I think we need to also maintain a really good reputation online and using a third party or some kind of service to assist with that. Very similar to social media. Comments are posted all the time, very rapidly, typically more negative than positive. And how is an organization responding to that? Are they responding in real time or not? So that’s again, another recommendation in order to communicate to their patients.
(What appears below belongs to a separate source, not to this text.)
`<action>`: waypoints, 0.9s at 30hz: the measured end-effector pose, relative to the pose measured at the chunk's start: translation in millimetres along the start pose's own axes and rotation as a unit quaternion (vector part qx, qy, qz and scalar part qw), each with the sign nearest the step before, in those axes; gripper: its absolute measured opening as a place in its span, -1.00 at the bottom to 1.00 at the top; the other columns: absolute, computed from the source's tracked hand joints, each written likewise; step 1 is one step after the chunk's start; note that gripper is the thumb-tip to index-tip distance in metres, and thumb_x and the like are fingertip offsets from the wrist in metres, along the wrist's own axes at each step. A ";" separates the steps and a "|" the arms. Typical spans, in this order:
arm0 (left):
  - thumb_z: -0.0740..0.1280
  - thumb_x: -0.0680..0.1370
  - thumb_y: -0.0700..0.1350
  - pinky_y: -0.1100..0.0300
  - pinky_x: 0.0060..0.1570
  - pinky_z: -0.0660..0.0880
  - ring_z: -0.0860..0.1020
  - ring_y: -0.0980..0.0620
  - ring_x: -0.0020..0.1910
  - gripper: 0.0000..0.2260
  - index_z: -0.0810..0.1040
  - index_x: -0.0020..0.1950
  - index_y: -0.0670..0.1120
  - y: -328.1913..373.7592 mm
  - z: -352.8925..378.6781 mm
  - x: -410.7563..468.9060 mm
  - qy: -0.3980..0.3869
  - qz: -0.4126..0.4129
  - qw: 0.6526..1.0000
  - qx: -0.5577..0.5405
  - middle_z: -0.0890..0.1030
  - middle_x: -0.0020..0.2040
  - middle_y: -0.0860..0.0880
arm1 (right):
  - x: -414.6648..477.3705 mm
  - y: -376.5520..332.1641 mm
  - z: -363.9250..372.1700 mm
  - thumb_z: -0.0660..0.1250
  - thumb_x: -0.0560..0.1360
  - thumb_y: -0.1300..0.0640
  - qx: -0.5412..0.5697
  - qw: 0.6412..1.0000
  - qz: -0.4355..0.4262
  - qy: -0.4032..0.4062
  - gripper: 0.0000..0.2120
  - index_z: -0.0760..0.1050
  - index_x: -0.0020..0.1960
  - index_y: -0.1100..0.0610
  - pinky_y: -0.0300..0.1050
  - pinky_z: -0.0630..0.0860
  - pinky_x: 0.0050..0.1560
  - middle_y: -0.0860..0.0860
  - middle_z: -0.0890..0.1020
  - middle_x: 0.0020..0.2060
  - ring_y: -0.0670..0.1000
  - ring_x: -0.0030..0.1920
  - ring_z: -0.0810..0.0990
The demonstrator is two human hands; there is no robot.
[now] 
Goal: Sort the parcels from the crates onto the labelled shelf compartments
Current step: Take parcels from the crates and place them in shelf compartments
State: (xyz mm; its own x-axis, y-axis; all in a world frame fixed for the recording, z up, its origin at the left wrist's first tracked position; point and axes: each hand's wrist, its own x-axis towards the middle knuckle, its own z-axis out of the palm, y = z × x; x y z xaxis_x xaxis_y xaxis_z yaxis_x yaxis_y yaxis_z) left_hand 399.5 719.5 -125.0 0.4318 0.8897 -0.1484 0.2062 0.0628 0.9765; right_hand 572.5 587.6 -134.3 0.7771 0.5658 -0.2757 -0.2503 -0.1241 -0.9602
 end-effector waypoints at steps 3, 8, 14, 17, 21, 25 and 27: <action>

Can you go into some of our patient market research capabilities, performing surveys?

Laurie:

So we have the option to survey anyone out there. It could be patience, respective patients, physicians, really anyone in the medical field, stakeholders, whatever the case is. If a client comes to us and they’re truly just not sure how, you know, what their brand equity is, or what the perception is in the community other than what they’re just hearing through reputation management and their Google reviews. So we can design surveys, they could be quantitative, qualitative, online surveys, phone calls with designated folks, and really create a survey based upon what some of their concerns are, what we think we want to hear from the community to help state the case of what the client wants to hear. We can send it out, spend as much time as we want in the field. It could be anywhere from a few days to a few weeks. And then when we get the report, we’ll then share it with the client and then we can move on to the next step, which would be whatever the outcome is. Is there a lot of work that needs to be done based upon the survey and the perception, we can help kind of correct that? Are they looking to rebrand? Well, now that we know what the community thinks of them, then we can then take that approach. Research is an option that we have, but it’s one step in a long-term campaign or project that we can help a client with. And it’s not necessarily just from a marketing standpoint. We can do research and surveys for some of the other subsidiaries within Scale Healthcare. So consulting just had a client they needed help with, they reached out to us and we were able to generate this report that really wowed the client, and really wowed ourselves, because the intel that we have from several members out in the community, it really tells us whether we’re right or wrong.